During my days as an engineering student at Manhattan College, my calculus teacher used to say, "No partial credit! Get wrong answer, bridge fall down!" This was the first thing that flashed through my mind back in August when I heard about the I-35W bridge collapse in Minnesota. My very next thought was that an error in calculations couldn't have been the cause of this disaster. So what was the cause?
The day after the collapse, Michael J. O'Rourke, a professor of civil and environmental engineering at Rensselaer Polytechnic Institute, said in a New York Times article that the bridge's renovations likely caused the collapse, not general decrepitude. "It is more common for a bridge to have problems during renovations than before or after," he said.

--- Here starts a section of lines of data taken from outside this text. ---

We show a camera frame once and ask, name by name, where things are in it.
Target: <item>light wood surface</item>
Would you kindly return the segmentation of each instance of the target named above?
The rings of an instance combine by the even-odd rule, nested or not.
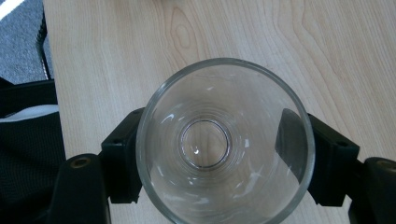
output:
[[[233,57],[285,80],[306,110],[396,160],[393,0],[45,0],[66,156],[101,142],[176,71]],[[349,223],[306,194],[284,223]],[[142,190],[111,206],[113,223],[167,223]]]

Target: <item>clear drinking glass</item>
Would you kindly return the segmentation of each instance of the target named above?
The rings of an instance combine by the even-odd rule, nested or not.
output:
[[[285,111],[299,120],[293,136],[280,131]],[[212,59],[155,92],[136,157],[148,196],[173,222],[278,223],[307,190],[314,138],[302,103],[279,77],[254,63]]]

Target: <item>floor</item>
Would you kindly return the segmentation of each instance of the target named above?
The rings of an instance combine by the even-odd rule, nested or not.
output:
[[[20,1],[20,5],[0,19],[0,77],[14,84],[46,78],[35,48],[43,17],[42,0]],[[4,9],[6,2],[18,0],[0,0],[0,10]],[[44,51],[53,75],[48,38]]]

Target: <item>black plastic mount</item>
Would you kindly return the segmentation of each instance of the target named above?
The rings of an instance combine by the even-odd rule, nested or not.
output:
[[[110,223],[102,170],[93,154],[67,160],[59,170],[47,223]]]
[[[315,137],[315,168],[308,191],[323,206],[342,206],[359,146],[313,115],[308,115]]]
[[[142,189],[137,172],[136,133],[144,108],[131,112],[102,143],[99,154],[112,203],[137,203]]]

I travel over two bridges to get to my office in Paramus, New Jersey, from my home on Long Island: the Throgs Neck Bridge and the George Washington Bridge. A statement like this gives me pause, since these two bridges are under constant renovation. In fact, I often wonder how long it will take to remove the copious rust from the towers of the Throgs Neck.
Still no answers
On Oct. 15, a story on the Minnesota Public Radio Web site (http://minnesota.publicradio.org/) revealed that the cause of the collapse is still unknown and probably won't be determined for many months. But organizations like the National Transportation Safety Board (NTSB) and the Minnesota Department of Transportation (MnDOT) are working hard at finding an answer.
An answer after the fact is certainly needed, no matter how long a wait. But I'm more concerned about the bridges that are still standing. I have read about inspectors who visually inspect bridges or use ultrasound techniques. Is this sufficient? Civil engineers have been building modern bridges for many years. But do they take advantage of the wealth of available electronic sensors and data-acquisition and computing equipment?
When asked at NIWeek about the bridge collapse, National Instruments CEO James Truchard pointed to his own company's products as a way to make bridges safer. In fact, case studies on NI's Web site show how some civil engineers are integrating electronics into their bridge-building work.
Monitoring structural health
One case study, entitled "Monitoring the Structural Health of the Rion-Antirion Bridge Using LabVIEW Real-Time," explains how Advitam, a division of French company Vinci Construction, developed a structural monitoring system to measure and define the behavior of the Rion-Antirion Bridge in Greece during normal operation, strong winds, and earthquakes (see the figure).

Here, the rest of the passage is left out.